Um den Entstehungsprozess des Albums in Gang zu bringen, macht George Ezra das, was er am besten kann: er schnappte sich seine Gitarre und machte sich vom Acker. Seine erste Anlaufstation war eine Stadt, die er recht gut kannte, in der er allerdings – paradoxerweise – gar nicht so bekannt ist: Barcelona. Dabei vermied er es, in vornehmen Hotels abzusteigen. Er wählte die „Airbnb”-Variante – und lebte dabei mit dem jeweiligen Gastgeber zusammen. Sie teilten sich die Wohnung.
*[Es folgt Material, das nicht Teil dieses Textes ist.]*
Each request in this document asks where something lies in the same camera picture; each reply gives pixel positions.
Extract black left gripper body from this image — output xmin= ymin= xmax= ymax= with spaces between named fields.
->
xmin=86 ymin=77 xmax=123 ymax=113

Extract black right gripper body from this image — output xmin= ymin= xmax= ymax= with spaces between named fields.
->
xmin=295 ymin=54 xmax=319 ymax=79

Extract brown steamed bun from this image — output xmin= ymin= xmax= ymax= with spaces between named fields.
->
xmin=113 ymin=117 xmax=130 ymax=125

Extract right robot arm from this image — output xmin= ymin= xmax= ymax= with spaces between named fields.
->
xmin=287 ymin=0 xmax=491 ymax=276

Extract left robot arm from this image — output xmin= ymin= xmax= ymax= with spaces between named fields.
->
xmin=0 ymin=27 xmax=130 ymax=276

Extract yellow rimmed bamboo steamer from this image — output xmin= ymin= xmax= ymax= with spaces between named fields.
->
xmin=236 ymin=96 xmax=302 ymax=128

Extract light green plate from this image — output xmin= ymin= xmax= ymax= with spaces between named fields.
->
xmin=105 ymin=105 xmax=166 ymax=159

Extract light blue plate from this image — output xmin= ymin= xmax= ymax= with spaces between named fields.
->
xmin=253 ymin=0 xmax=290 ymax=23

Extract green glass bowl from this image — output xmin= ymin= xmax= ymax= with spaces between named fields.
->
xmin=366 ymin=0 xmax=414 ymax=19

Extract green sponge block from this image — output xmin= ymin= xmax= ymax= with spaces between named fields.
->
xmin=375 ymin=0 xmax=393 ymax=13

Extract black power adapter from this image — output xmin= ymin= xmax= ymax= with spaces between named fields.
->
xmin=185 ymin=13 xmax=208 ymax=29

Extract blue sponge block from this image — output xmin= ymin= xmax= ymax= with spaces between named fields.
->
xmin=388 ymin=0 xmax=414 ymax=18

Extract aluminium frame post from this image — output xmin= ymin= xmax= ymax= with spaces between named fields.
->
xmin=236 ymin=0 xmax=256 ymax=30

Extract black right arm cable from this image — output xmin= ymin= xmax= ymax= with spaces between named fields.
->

Ohne jeden persönlichen Extra-Komfort. „Es war buchstäblich ein Bett im Zimmer einer Wohnung, die einem Mädchen namens Tamara gehörte“, erinnert er sich. Im siebten Stock mit eingeschlagenen Fenstern im Treppenhaus. In einem Zimmer wohnte ein Mädchen aus Argentinien etwa in meinem Alter. In einem anderen ein älteres Paar aus Deutschland. Die Dusche war wacklig. Die Wohnungstür schloss nicht richtig. Es war ein ständiges Kommen und Gehen von Leuten“. Die Positivität und das Gemeinschaftsgefühl des eigentümlich Britpop-haften „Pretty Shining People“ („We’re alright together”) sind die Grundpfeiler für die Gesamtstimmung, die auf „Staying At Tamara’s“ herrscht. Die Songs entstanden in einem Jahr, das von Trump, Brexit, Food Banks (Tafeln) und allgemeinem Aufruhr geprägt war. Aufmerksam die Geschehnisse der chaotischen Welt um ihn herum beobachtend und inspiriert von allerlei Hör- und Lesestoff (u.a. sehr früher Bob Dylan und „So Long, See You Tomorrow“ des US-Autors William Maxwell), entschied sich Ezra genau das zu machen, was er am besten kann: Songs schreiben, die ermutigen, unterstützen und dem Hörer die Möglichkeit geben, den Alltag hinter sich zu lassen. Wie z.B. die Finger-schnippende, Bläser-tastische, Haare-im-Fahrtwind-Nummer „Get Away”, eine Art Schlachtruf in Zeiten großer Ängste. Oder „Shotgun“, ein unwiderstehlicher Song mit „Hit The Road, Jack“-Message und „Graceland“-Vibe, der einem ein Lächeln ins Gesicht zaubert. „Eigentlich versuche ich unentwegt, Paul Simons ‚Graceland‘ nachzueifern, sowohl beim ersten Album als auch bei diesem hier“, gibt Ezra gut gelaunt zu. Eine Mission, bei der ihm (bei beiden Alben) der Londoner Produzent Cam Blackwood (London Grammar, Florence And The Machine) zur Seite stand. Auch die Vorabsingle „Paradise“ handelt von „kindischem Eskapismus“, und auch das unbeschwert gutgelaunte „Don’t Matter Now“, mit dem George Ezra im vergangenen Sommer begann, seine Fans auf sein zweites Album einzustimmen, ist beseelt vom selben Geist.